В воскресенье Илиеш отправился в церковь и зажег несколько свечей за упокой ее души. Это, по его мнению, должно было как-то успокоить тень Наташи. Но тающий воск, казалось, горячими каплями падал на его сердце, жег его еще сильнее. Подавленный, он вернулся на фабрику. В его душе что-то надломилось. Чем верить в пустое, лучше совсем не верить.
В комнате Илиеш тоже не мог высидеть, приходил ночевать поздно, когда все уже готовились ко сну.
— От тебя несет девичьим духом, — посмеивался Онофрей.
Он ничего не отвечал, но в груди накапливалась ненависть.
Как-то вечером в комнату Руги вошла закутанная в пеструю шаль старушка. Она появилась, как призрак, не постучав в дверь и не поздоровавшись. Подошла к столу, где трое играли в карты, по очереди посмотрела в лицо каждому и сурово спросила:
— Кто из вас Руга?
Все трое молча поглядели на нее, делая вид, что стараются вспомнить, кто такой тот, кого она ищет. Илиеш в сторонке ваксил туфли Вэкэреску.
— Руга? — задумчиво пробормотал Онофрей. — Зачем тебе Руга?
— Я мать Наташи.
Сапожная щетка выпала из рук Илиеша. Онофрей бросился к старушке, чтобы предложить стул.
— Мать Наташи? Садитесь, пожалуйста.
Но женщина продолжала стоять. Руга барабанил пальцами по столу. На его угловатом лице играла презрительная улыбка.

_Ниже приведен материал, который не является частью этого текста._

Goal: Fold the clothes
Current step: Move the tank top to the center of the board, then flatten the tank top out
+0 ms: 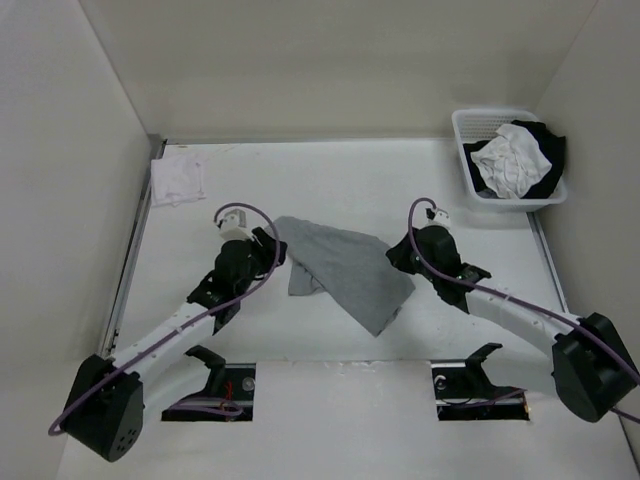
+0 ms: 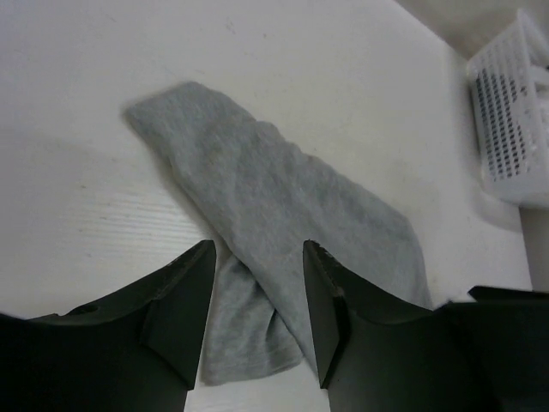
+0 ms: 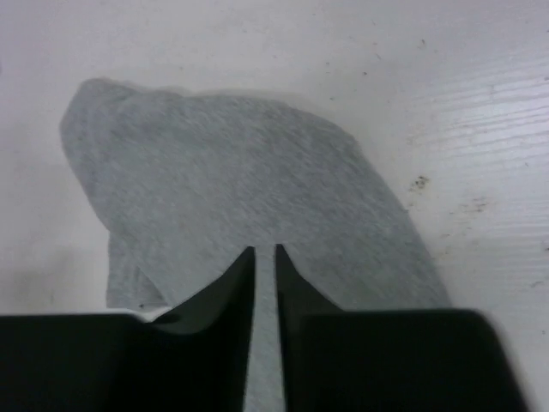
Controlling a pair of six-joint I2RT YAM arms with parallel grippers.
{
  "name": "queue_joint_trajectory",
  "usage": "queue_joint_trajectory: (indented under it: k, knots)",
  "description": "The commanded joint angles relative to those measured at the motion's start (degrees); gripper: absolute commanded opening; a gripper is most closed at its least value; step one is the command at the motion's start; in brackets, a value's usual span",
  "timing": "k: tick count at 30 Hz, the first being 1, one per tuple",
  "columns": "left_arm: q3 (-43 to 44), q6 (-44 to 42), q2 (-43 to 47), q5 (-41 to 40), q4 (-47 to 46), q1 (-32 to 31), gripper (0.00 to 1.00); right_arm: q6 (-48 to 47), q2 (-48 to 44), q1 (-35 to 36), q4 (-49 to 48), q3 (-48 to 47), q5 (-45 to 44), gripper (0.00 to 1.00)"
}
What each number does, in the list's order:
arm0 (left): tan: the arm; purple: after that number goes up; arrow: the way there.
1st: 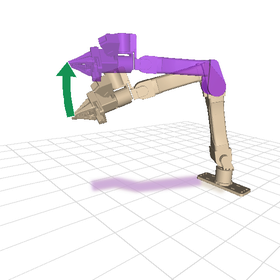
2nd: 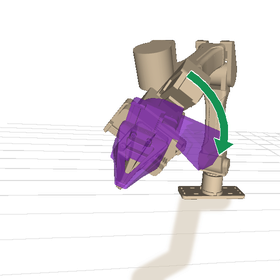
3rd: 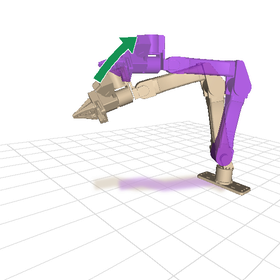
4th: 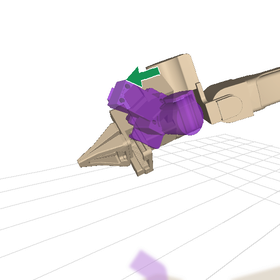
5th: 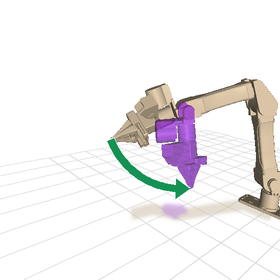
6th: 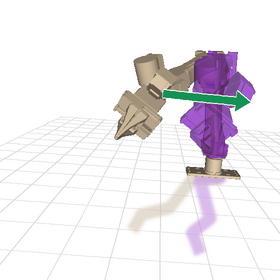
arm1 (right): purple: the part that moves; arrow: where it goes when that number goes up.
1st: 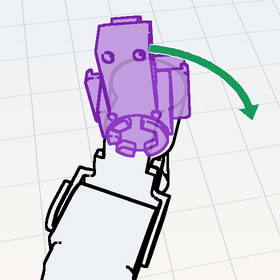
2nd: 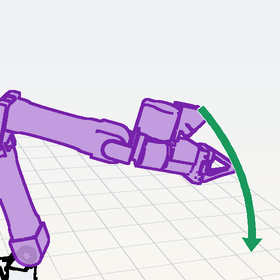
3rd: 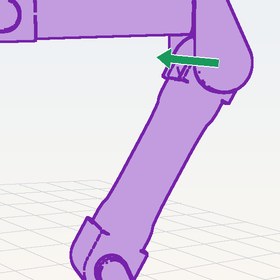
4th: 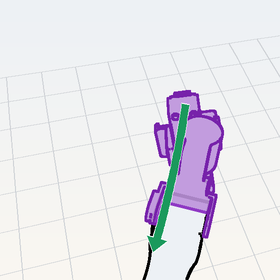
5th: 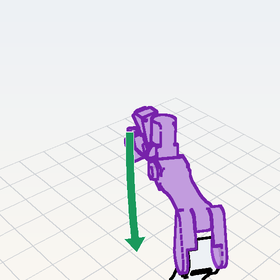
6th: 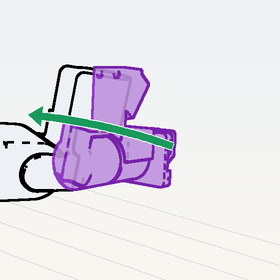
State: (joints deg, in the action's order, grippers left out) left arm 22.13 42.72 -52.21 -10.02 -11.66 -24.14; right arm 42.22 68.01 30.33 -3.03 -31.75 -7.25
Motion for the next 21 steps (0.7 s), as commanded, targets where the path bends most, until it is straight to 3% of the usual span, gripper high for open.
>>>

— Руги здесь нет, — наконец сказал он, повернувшись на стуле. — Нет его, ушел в село.
— Как так нет? — удивился Илиеш.
— Если я говорю нет, значит нет! — отрезал Руга.

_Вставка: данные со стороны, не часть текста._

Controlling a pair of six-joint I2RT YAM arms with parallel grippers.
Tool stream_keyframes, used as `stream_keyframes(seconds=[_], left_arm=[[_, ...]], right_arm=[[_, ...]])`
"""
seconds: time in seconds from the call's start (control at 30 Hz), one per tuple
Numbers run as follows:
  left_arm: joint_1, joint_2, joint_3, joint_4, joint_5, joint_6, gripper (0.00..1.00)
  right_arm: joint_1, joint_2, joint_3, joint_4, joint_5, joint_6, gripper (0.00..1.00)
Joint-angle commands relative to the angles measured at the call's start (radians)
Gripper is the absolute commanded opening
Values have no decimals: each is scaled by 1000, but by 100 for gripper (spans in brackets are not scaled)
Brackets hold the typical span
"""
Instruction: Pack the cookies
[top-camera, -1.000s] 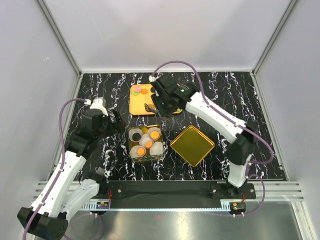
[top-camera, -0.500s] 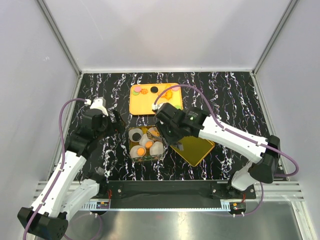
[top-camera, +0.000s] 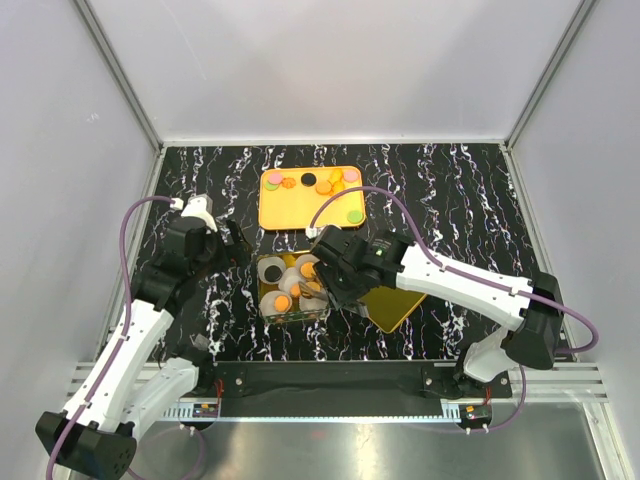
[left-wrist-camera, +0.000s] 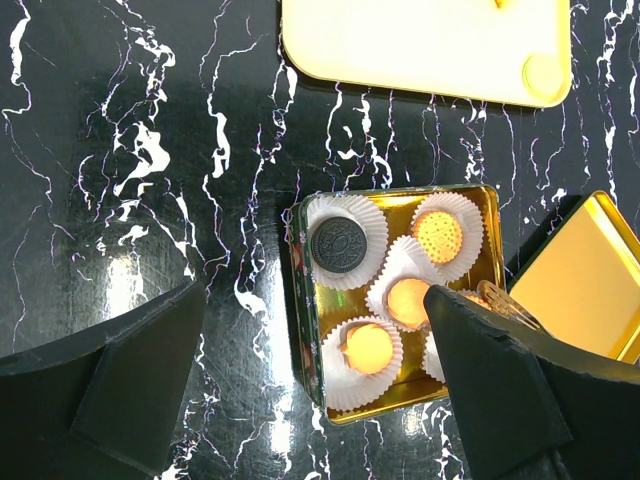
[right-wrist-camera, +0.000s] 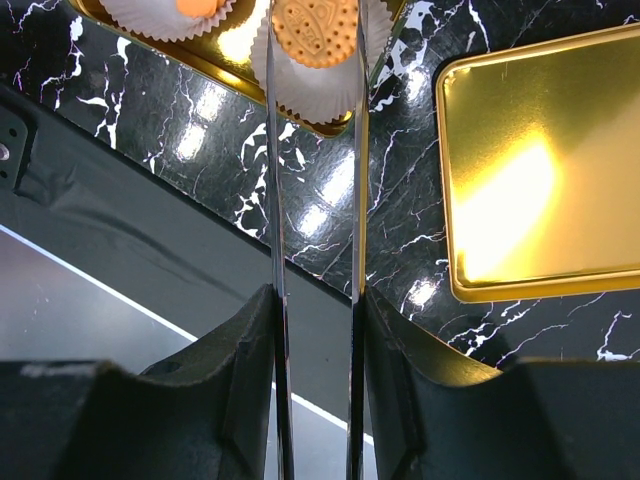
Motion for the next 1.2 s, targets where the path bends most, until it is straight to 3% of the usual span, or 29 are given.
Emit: stream_keyframes(seconds=[0.0,1.17], left_arm=[[5,1,0,43,16,5,99],[5,3,0,45,21,4,99]], right_arm=[[14,-39,-11,46,0,20,40],[25,-77,-25,22,25,40,40]])
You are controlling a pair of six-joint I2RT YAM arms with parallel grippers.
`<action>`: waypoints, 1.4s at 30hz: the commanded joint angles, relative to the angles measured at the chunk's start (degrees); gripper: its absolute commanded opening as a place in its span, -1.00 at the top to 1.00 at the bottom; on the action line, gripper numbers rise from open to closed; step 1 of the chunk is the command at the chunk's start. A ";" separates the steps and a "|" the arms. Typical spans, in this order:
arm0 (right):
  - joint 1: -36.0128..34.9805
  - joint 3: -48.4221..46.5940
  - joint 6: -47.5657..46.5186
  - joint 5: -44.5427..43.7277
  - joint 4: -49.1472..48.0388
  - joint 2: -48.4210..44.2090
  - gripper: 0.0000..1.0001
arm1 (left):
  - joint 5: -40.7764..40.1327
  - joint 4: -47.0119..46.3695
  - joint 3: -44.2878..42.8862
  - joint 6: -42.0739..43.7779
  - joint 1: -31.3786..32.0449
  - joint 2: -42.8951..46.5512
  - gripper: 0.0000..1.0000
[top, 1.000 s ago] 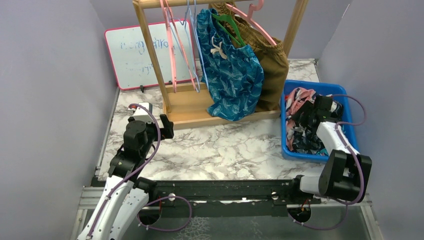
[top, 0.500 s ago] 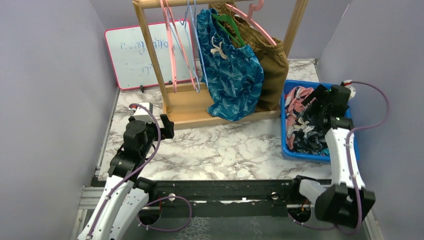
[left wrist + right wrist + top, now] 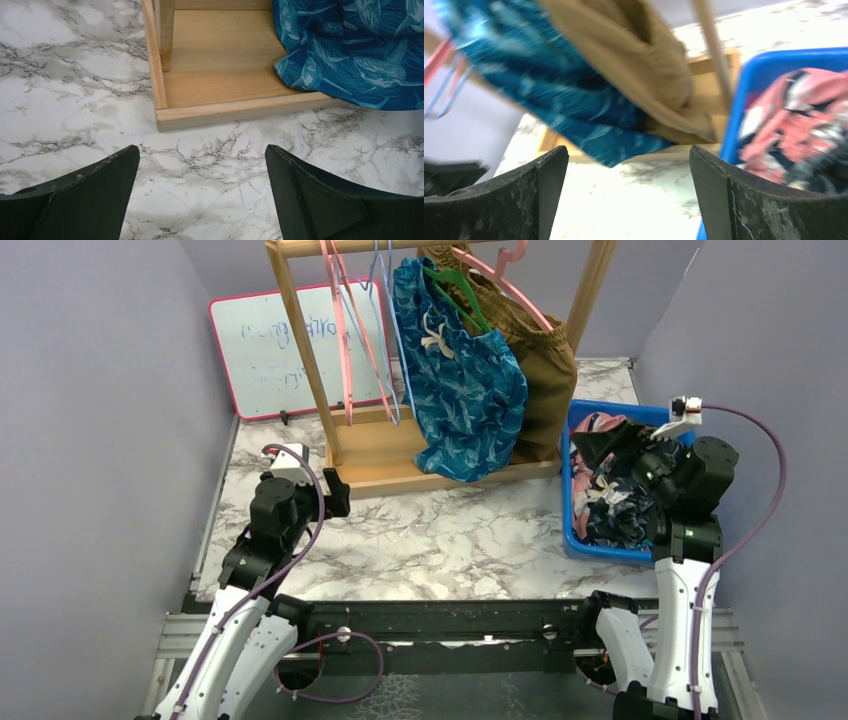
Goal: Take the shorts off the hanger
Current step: Pick up the hanger from the clothes rod.
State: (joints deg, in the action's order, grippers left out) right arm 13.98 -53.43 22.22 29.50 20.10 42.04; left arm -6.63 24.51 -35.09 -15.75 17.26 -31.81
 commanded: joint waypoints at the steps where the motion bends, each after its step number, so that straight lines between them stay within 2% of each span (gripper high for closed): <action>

Старушка все еще стояла… Шаль с ее плеч сползла до пола. Она поправила ее, из-под шали показались руки.
Илиеш посмотрел на эти почерневшие, сморщенные пальцы с обломанными ногтями, и ему стало жаль ее.
— Пойди в канцелярию, тебе дадут денежную помощь, — посоветовал Руга.

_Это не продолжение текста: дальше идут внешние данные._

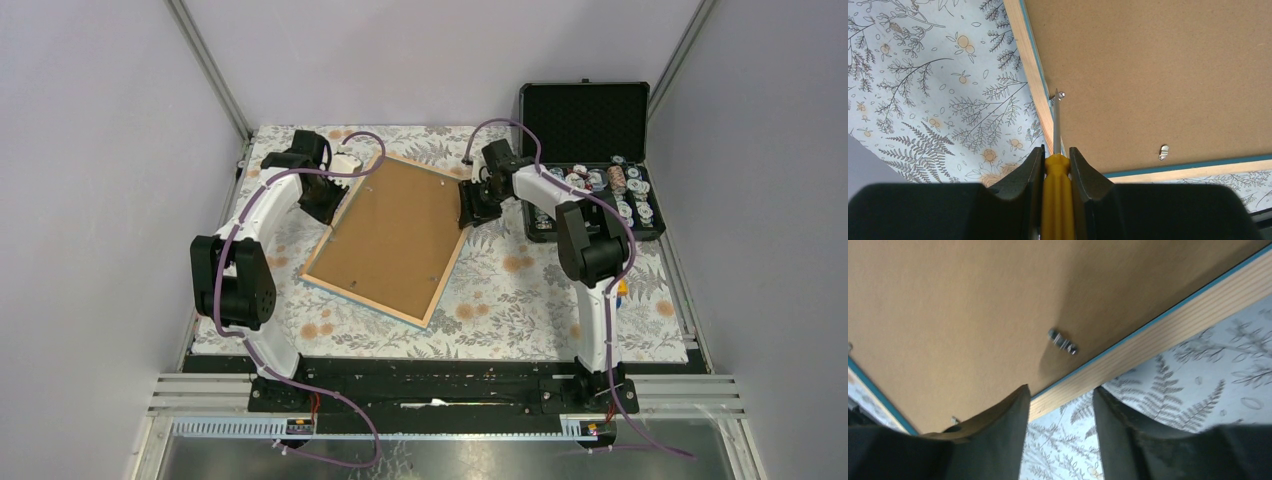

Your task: Take the photo out of the frame

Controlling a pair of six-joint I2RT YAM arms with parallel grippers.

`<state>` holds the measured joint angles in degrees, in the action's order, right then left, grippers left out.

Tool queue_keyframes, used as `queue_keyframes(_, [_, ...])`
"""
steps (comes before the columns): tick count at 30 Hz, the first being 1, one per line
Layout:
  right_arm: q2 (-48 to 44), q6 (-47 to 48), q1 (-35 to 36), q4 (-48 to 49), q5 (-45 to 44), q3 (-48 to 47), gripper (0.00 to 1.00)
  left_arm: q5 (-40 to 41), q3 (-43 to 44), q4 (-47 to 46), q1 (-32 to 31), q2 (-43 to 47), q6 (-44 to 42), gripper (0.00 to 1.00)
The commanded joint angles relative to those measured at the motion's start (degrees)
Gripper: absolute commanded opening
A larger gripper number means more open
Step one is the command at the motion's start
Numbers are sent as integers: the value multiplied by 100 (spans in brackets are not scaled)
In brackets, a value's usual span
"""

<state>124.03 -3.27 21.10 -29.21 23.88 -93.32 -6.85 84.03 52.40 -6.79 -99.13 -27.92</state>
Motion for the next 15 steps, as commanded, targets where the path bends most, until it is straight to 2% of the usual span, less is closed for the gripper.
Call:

Старушка несколько успокоилась. Голос ее смягчился, стал жалобным.
— Вы знаете, что значит вырастить человека? — спросила она, обращаясь к Онофрею.
— Да, трудно, — пробормотал Онофрей. — У меня тоже есть дети. Сколько я терплю от них…
Повернувшись к ним спиной, Руга продолжал барабанить пальцами по столу. Илиеш знал эту привычку: так он постукивал, когда проигрывал в карты.
«Почему он не хочет сказать старухе правду?» — раздумывал Илиеш. Щетка снова выпала из его рук.
— Он убил мою дочь, — жаловалась старуха.
— Вы пройдите в канцелярию, уже поздно, закроется, — торопил ее Онофрей.
Но старуха не двигалась с места.
Развалившись в кресле, Вэкэреску читал «Вселенную». Читал, а может, только делал вид, что читает. Женщина вытерла глаза концом шали:
— Подавитесь вы вашей помощью!
Пальцы Руги потеряли темп. Илиеш бросил туфлю. Онофрей деликатно стал подталкивать старушку к дверям. Еще немного, и она выйдет. Уйдет и не будет знать, что стояла так близко от того, кого искала. А завтра, может быть даже сегодня, Руга с дружками будут смеяться, вспоминая, как провели ее. Что им до страданий этой женщины? Илиеш поднялся.
— Тетушка, вот это Руга и есть. — Илиеш указал щеткой в его сторону. — Это он, тетушка, он!
Стук по столу внезапно прекратился. Челюсти Руги крепко сомкнулись.
— Да, это я. Чем могу служить?
Вэкэреску отложил газету и привстал. Он подошел к Илиешу. Свет лампочки внезапно стал зеленым, стены заплясали. Наташина мать метнулась в угол. Потом все пропало: Илиеш полетел головой вниз в какую-то пропасть.